Motherhood: For Martin, For Megan, For Eight


Like all of you, this week has felt surreal.  Like many of you, all I can think of is Martin Richard, the eight-year old boy who was killed at the marathon bombing on Monday.  I’ve read countless articles, scanned through dozens of photos, and my thoughts always come back to Martin.  My son Tom is eight and he could have very well been friends with Richard if we lived in the same town.  Prior to Monday’s events, Blogger Amanda Magee wrote a piece entitled “This Is Eight” that moved me to tears.  If you have not read it, you must:

For me, eight is so few years yet it feels like I’ve loved you forever.   Your running and skipping and bike riding is done with such energy and vigor.  Your daily zest for life is palpable as you draw, build legos, or try to beat me at Spot It.  Eight is playful, and adores being tickled by Dad.  Eight goes after snakes in the yard with a shovel, yet still cries when his ice cream cone falls on the ground.  You sleep over at friend’s houses, confidently waving goodbye.  The next night, you are happy to be home, curled up on my lap, reading together as you stroke a favorite stuffed animal.  You share victories and losses with me, like the day a friend told you he thinks you stink at sports.  Your eyes brimmed over with tears, but you emerged confident, assuring me he probably won’t make a good friend if he treats you that way.  I felt so incensed by his remarks but was simultaneously overjoyed that your judgement is right on track.  Eight is helpful in fits and spurts, packing recycling and wheeling down the trash cans with your dad on Thursday nights.  Eight laughs out loud at slapstick humor like The Three Stooges and intently reads the Sunday comics each week.  Eight snuggles with you in bed, begging for a few more minutes of your embrace.  Eight is loving, kind, and joyful.  Often times, eight can’t sit still.  Eight taunts, teases, and sometimes badgers his sisters for hours on end.  Eight is way down the path of childhood,  and changes loom on the horizon.  Soon your door will close for privacy, your towel will be snug as you head to the shower,  and your reluctance to kiss me goodbye will only grow.  Every day of eight is a gift to savor, and so to think that any other mother would be robbed of a child at this age is simply unbearable.   Not another day of my life will pass where I will forget the magnitude of her loss and pray for her to find the strength to press on.

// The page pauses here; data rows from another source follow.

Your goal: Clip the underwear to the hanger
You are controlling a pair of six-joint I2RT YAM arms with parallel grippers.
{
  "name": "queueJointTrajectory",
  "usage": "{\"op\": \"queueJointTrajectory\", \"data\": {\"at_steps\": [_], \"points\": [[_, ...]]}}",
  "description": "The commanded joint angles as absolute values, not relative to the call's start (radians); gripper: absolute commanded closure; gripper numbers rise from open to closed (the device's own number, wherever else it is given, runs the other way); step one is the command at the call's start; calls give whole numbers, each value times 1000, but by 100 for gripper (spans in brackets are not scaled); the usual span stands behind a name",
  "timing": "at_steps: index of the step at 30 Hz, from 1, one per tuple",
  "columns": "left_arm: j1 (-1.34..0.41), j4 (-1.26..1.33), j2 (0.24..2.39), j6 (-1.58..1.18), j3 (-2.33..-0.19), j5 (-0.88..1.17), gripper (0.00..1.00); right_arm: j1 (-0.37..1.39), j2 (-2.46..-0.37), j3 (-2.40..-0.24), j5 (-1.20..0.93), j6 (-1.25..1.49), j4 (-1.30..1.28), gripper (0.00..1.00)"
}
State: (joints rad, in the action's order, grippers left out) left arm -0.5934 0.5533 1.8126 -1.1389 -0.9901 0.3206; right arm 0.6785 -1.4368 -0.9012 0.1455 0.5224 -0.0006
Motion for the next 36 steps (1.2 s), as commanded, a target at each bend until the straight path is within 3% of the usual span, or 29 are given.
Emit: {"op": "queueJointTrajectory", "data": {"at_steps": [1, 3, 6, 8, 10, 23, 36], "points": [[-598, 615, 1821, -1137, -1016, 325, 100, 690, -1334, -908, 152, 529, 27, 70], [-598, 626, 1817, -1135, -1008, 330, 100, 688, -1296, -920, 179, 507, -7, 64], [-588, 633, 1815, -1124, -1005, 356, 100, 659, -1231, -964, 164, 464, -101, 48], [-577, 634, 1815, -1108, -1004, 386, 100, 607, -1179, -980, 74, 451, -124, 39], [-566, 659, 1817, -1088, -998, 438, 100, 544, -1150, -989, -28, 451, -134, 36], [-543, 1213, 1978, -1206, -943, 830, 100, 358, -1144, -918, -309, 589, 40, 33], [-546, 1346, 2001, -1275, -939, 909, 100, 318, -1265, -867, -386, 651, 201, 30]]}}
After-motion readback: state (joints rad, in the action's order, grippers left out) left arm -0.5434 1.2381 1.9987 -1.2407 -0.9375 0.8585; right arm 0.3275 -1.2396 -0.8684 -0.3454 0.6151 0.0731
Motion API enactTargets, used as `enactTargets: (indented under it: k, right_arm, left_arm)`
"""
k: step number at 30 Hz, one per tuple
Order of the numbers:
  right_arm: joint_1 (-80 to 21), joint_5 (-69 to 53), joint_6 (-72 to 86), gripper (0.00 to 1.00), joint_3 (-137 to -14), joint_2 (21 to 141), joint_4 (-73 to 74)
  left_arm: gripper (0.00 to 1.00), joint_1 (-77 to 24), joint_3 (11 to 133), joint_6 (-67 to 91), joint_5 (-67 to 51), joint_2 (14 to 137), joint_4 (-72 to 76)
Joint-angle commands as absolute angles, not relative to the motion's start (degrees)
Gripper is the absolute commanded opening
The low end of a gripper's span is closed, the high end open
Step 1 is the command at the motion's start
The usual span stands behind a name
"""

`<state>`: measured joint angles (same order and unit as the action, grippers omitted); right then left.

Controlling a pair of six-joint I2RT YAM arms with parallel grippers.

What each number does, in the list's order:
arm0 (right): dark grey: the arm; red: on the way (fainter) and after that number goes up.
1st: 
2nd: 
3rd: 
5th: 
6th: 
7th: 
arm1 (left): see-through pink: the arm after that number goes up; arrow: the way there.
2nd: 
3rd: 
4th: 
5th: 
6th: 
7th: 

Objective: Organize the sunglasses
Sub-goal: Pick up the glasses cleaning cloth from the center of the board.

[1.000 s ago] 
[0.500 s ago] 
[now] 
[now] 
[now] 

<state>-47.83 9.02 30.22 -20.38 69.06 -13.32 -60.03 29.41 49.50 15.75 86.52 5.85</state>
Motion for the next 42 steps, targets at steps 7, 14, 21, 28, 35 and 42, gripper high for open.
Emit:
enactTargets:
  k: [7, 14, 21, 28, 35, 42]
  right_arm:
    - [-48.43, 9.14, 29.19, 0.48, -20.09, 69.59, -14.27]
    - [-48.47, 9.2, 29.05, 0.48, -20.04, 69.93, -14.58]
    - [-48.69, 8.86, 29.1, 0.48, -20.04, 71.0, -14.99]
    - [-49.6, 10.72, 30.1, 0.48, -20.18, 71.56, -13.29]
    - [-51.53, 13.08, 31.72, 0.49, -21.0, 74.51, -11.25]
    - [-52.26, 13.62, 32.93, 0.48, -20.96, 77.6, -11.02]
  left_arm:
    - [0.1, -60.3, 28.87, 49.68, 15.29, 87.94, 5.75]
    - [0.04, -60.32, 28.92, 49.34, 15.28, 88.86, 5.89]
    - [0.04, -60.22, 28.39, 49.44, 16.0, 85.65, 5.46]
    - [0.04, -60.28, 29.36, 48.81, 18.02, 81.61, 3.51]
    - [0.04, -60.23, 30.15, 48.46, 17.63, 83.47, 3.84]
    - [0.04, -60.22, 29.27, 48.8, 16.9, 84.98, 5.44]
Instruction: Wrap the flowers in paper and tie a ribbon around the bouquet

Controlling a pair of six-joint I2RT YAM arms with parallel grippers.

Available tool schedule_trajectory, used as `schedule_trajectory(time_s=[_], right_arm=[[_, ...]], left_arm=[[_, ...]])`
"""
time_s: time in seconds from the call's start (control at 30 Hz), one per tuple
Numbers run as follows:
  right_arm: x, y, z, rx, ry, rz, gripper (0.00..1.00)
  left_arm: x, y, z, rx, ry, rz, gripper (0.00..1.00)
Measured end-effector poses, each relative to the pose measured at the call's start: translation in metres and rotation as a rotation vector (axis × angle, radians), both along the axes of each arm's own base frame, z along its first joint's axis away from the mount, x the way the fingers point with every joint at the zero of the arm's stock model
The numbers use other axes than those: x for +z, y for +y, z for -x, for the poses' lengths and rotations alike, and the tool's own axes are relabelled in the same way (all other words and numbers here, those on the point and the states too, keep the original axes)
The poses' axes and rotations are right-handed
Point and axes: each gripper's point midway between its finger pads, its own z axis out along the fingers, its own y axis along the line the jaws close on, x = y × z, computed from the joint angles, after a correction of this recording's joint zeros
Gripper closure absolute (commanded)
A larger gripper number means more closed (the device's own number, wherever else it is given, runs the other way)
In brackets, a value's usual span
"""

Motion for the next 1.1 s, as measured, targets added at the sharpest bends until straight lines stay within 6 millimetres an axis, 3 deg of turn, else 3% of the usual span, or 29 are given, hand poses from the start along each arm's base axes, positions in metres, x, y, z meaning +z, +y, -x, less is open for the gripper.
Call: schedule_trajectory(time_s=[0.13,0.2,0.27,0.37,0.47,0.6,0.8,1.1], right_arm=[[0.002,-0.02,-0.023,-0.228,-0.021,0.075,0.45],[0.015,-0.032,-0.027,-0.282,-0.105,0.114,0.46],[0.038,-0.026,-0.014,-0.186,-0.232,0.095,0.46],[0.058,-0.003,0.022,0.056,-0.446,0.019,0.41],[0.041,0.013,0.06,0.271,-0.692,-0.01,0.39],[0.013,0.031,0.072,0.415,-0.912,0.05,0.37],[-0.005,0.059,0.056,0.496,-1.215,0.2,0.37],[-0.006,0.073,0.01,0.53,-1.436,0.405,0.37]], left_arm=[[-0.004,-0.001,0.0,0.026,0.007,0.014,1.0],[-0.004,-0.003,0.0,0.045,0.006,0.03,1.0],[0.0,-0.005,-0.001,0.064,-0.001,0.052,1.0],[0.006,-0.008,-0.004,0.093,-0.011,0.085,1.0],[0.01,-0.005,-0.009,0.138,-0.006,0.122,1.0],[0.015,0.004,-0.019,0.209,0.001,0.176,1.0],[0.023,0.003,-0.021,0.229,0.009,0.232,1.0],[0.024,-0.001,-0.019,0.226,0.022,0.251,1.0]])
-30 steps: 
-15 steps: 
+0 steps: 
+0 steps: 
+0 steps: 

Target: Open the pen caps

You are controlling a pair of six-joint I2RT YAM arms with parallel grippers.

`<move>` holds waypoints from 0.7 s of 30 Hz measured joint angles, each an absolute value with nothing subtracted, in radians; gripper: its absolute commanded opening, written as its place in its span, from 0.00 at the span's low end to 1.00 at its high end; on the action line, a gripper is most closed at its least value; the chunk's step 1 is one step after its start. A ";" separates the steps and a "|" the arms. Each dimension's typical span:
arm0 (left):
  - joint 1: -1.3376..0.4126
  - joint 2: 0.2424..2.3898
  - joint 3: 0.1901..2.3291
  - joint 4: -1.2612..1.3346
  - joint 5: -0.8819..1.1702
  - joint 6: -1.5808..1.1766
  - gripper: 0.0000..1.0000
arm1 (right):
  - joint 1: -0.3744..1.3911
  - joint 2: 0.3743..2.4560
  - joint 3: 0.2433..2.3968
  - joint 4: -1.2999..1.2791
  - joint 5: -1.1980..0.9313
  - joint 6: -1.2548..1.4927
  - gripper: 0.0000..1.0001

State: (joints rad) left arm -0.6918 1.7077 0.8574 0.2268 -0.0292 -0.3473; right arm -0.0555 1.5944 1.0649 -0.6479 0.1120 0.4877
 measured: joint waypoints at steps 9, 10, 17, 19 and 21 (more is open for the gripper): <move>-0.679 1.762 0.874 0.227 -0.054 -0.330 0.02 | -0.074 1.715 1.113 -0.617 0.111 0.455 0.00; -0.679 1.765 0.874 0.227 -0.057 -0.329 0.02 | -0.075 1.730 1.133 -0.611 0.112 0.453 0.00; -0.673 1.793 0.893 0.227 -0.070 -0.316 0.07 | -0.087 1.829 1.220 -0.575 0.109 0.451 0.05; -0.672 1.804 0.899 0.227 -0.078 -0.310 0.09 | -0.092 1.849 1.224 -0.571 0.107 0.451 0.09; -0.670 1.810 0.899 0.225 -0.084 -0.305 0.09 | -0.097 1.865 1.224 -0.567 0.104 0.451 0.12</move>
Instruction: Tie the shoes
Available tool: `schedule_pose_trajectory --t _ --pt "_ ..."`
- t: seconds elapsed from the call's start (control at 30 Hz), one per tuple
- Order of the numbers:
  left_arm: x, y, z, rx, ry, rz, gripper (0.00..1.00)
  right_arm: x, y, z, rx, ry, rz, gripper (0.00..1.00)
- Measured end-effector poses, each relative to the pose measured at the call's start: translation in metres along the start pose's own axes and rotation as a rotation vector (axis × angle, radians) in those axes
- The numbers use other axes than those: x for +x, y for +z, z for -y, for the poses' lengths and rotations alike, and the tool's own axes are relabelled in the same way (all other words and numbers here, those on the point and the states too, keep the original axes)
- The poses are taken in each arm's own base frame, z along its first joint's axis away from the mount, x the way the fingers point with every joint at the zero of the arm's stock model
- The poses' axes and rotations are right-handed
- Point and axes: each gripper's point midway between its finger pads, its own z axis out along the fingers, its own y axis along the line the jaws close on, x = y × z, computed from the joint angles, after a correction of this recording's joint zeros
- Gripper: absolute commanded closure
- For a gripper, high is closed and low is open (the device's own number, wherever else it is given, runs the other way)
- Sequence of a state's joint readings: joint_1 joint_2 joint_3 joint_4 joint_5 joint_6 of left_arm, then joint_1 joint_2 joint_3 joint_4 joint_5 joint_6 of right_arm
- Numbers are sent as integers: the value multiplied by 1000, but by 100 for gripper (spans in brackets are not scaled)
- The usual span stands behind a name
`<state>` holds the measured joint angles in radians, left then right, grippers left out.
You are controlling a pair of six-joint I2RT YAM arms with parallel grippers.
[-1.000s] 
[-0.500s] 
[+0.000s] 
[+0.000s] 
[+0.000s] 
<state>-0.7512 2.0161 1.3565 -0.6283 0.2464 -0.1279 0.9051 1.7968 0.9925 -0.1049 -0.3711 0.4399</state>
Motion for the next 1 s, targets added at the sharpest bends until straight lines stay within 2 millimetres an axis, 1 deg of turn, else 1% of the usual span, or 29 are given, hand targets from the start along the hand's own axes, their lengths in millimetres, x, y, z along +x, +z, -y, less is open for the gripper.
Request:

When I was a sophomore at Northfield Mount Hermon, a classmate had recently lost her sister in a car accident, who was also eight.  She wrote a poem, and it was published in our literary magazine.  Her sister was Megan, and when she talked about her, you could see sadness radiating from her face.  I saved a copy of the poem, and found it this week.


You’d be in third grade if

And maybe you’d have red hair

I think it would be that way

But unexpected things have happened before

You’d be lively, racing up and down stairs

And I’d catch you in my arms

I think you would squeal,

Like all other eight year-olds.

But you aren’t eight

You’d be better liked by Dad

And maybe I’d be jealous

I think I’d still love you

But this is a song of you and not me

And we’d take the bus together to Grandma’s

And I’d bury you in the sand

And you’d visit me at school

I think that’s the way it would be

But thinking has never made

things the way they are.

And you’d be nine tomorrow

And you’d be mine today.

For Megan, For Martin, For Eight.  We won’t ever forget you.  How could anyone forget such children who served as daily reminders of all that is good in the world?

Be well.




One thought on “Motherhood: For Martin, For Megan, For Eight

  1. Eight should not ever involve a forever goodbye. My heart splinters and my mind fights the thought, of my own, or of anyone’s child. It is unfathomable that so much life can end. Wishing you some measure of relief from wondering and grieving and bouncing about in the shameful gratitude that is not having it be your child. I know it, and it is so very exhausting. And natural, in response to this completely unnatural tragedy.